Susan M. Boyer is a USA Today bestselling author of mystery novels set in the American South.

== Honors and awards ==
Boyer won a Romance Writers of America Daphne du Maurier award in 2012 and an Agatha Award for Best First Novel in 2013 for her debut novel, Lowcountry Boil. That title was also nominated for a Macavity Award in 2013.

Boyer's third novel, Lowcountry Boneyard, was a Spring 2015 Southern Independent Booksellers Alliance Okra Pick.

The first novel in Boyer's Carolina Tales Series, Big Trouble on Sullivan's Island, won the 2024 Independent Publisher Book Awards silver medal for Southeast Regional Fiction and was a 2024 finalist for the National Indie Excellence Award in the category of Regional Fiction: Southeast.

The Sullivan's Island Supper Club, the second volume of the Carolina Tales Series, won the 2025 Independent Publisher Book Awards bronze medal for Southeast Regional Fiction.

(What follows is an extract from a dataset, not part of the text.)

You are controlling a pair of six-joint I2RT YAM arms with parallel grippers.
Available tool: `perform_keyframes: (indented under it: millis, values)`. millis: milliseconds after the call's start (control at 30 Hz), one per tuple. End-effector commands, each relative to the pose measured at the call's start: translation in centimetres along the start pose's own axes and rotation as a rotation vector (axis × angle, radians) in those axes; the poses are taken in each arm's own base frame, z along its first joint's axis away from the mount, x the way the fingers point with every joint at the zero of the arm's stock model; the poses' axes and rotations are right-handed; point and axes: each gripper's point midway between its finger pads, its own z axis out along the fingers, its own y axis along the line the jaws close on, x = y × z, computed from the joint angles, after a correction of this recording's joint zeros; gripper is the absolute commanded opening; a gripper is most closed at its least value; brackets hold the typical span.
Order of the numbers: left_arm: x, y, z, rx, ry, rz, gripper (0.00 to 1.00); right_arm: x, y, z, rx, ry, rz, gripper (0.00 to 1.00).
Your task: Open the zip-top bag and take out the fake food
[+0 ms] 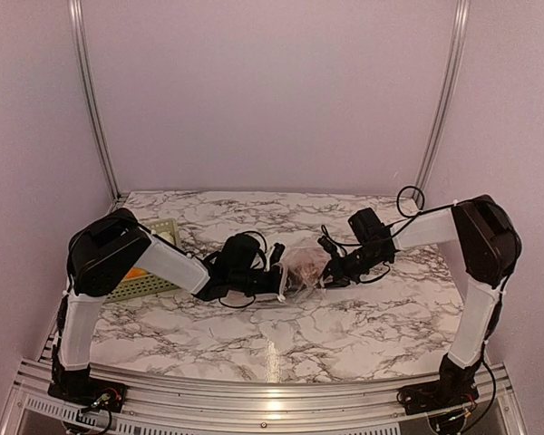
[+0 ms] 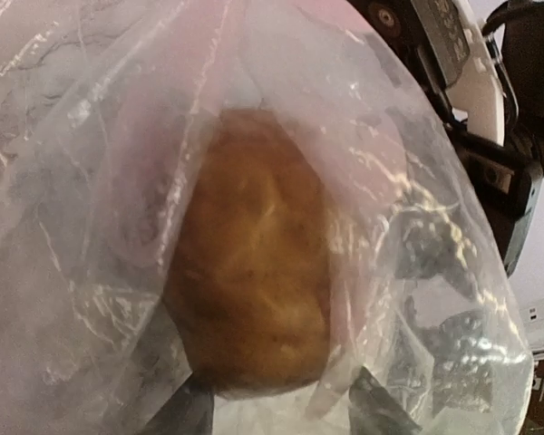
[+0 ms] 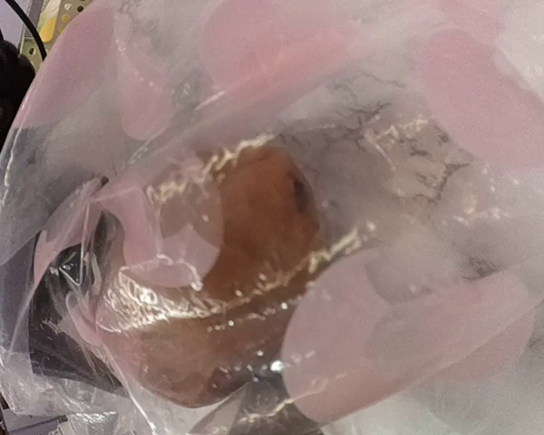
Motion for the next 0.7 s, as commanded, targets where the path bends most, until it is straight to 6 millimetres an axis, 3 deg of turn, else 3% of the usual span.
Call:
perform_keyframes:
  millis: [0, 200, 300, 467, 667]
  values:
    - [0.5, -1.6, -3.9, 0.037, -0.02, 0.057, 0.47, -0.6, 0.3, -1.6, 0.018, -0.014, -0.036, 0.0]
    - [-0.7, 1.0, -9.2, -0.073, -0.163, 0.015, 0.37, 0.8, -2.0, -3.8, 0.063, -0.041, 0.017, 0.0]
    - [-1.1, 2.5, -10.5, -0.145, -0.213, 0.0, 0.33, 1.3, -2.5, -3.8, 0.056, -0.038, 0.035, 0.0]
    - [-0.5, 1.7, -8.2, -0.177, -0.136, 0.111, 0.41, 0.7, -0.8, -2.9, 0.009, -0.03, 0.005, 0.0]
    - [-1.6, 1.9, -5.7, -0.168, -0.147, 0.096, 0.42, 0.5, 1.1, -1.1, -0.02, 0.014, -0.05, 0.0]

Her work has also been nominated for the Pat Conroy Beach Music Mystery Prize, and the Southern Book Prize in Mystery & Detective Fiction.

==Bibliography==

=== The Liz Talbot Mystery Series ===
Lowcountry Boil (2012)

Lowcountry Bombshell (2013)

Lowcountry Boneyard (2015)

Lowcountry Bordello (2015)

Lowcountry Book Club (2016)

Lowcountry Bonfire (2017)

Lowcountry Bookshop (2018)

Lowcountry Boomerang (2019)

Lowcountry Boondoggle (2020)

Lowcountry Boughs of Holly (2020)

Postcards from Stella Maris (2022)

Lowcountry Getaway (2022)

=== The Carolina Tales Series ===
Big Trouble on Sullivan's Island (2023)}

Beginnings - The Sullivan's Island Supper Club (2024)

The Sullivan's Island Supper Club (2024)

Trouble's Turn to Lose (2026)

=== Talbot & Andrews Investigations Series ===
Hard Candy Christmas (forthcoming)

== Personal life ==
Boyer enjoys beaches, Southern food, and small Southern towns. She currently lives in Greenville, in South Carolina with her husband.